Quite simply, that's not how people digest content.

By communicating shorter, more digestible updates through a single, reliable tool you will, over time, gain the trust and greater interest of your audience.

4/ Personalise

Whenever you can, personalise the content you are sending out. What do we mean by "personalise"?

The very best parental engagement tools give you personalisation options. That includes adding 'merge' information within the content allowing you to add some personalisation. This is important because it makes the individual you're sending information to feel more like you're speaking directly to them.

But personalisation can also refer to the way your write your messages and the tone you use. It's very important to have a clear picture of the people you are speaking to and communicate to them in a way they will respond well.

For example, if you are working in a location with a demographic of predominantly professionals and high earners it is likely that a more formal tone would be appropriate than in other areas. Think about who you are working with and ensure your tone reflects how you can effectively achieve the best communication with those people.

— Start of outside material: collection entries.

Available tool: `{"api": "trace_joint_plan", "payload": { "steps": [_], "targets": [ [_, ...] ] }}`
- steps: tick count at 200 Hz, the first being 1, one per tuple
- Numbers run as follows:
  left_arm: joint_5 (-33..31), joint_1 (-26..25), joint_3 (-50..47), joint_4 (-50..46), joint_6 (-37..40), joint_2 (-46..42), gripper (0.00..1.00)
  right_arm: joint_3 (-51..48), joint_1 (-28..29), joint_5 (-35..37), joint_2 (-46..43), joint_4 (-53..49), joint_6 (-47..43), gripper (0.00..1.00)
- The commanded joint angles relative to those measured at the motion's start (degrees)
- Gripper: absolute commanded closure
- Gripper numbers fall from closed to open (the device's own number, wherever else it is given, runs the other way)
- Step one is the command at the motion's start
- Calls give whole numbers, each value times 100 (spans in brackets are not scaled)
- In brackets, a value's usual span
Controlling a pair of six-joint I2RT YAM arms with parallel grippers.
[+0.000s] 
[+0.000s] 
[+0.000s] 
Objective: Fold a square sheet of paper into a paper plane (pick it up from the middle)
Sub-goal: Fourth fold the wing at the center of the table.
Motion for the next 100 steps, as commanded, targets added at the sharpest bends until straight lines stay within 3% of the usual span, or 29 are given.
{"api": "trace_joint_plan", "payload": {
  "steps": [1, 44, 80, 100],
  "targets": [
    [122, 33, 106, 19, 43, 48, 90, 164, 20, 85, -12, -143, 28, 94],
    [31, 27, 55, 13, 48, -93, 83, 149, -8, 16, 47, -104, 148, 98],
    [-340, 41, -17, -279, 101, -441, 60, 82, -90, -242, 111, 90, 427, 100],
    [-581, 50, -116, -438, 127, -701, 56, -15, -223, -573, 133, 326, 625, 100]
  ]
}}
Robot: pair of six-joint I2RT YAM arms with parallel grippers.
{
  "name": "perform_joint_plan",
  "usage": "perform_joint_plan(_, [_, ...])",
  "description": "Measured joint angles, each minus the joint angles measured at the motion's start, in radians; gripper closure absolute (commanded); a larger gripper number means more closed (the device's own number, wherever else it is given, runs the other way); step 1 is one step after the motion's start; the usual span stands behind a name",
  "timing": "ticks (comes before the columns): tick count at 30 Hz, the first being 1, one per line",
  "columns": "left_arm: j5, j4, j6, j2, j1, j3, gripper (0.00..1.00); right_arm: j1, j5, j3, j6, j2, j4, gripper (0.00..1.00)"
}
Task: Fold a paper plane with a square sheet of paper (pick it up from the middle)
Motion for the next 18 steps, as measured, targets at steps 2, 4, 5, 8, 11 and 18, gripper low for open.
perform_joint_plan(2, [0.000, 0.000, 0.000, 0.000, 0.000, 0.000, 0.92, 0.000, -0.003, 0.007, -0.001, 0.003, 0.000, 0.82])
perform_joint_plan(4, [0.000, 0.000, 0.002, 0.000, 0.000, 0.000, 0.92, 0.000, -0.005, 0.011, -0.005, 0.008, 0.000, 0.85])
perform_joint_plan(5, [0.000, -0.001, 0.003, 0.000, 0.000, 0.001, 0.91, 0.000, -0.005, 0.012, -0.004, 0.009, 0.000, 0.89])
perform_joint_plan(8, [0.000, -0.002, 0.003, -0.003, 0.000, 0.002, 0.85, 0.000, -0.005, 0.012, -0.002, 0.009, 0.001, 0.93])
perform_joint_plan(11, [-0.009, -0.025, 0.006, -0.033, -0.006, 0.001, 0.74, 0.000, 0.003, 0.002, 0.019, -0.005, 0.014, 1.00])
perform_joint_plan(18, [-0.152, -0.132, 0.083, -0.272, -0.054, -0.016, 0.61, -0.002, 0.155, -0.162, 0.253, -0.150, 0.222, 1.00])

5/ Apply the 75% Rule to Your Broadcast Information

Here's an easy one - certainly in principle! When sending out messages to your whole school community, only include information that is relevant to at least 75%. If you are communicating about something that only affects a smaller proportion of your audience, choose a personalised parental engagement method.

An example? If your Year 7 students are going on a trip and anyone can come along as long as they are in Year 7, what method of communication would you use? There is no use sending that to the whole school, at all. You can share that with everyone within Year 7, but not the whole school.

If you are having a whole school photo day or whole school parents' evening - go for it!

Stick to the 75% rule and watch the impact on the number of parents who read your content more fully.

The exception to this is the next step. Step 6 should be shared as far and wide as possible.

6/ Celebrate

Genuinely, this is the single most important thing I think you can do. Over the last few years, there has been a sense of decline in the celebration of achievements in school. This has been driven by the need to keep sharing important information about ever-changing rules.

It cannot be stressed enough just how important it is in your endeavours to develop effective parental engagement that you share content that puts a smile on the faces of your audience.

Every chance you get, shout about something fantastic that has happened in school. That's likely every day.

That doesn't mean sending an email out or an app notification, but it does mean using your social media channels and your website to celebrate these events. You can always include some of these posts within a wider update. But, try to regularly post these positive events on platforms that will be seen by your parents and the wider community as well.

7/ Know the Role of your School Website in effective Parental Engagement

You must have known we'd get here eventually? Your school website is a critical piece of the puzzle to achieving effective parental engagement.

The website sits in the middle of every other communication tool. It has the power to take the news you share with your community and extend its reach to a whole new set of audiences.

Everything you add to your website can be seen by anyone. It is the only tool you will ever use that has that power. All other tools point to your website, even your social media channels.

Your Next Steps ...

Take the time to think through your school environment.

  • What do you do best?
  • Who do you serve?
  • Where is your school and what does the local community look and feel like?
  • How can you reach your school community specifically?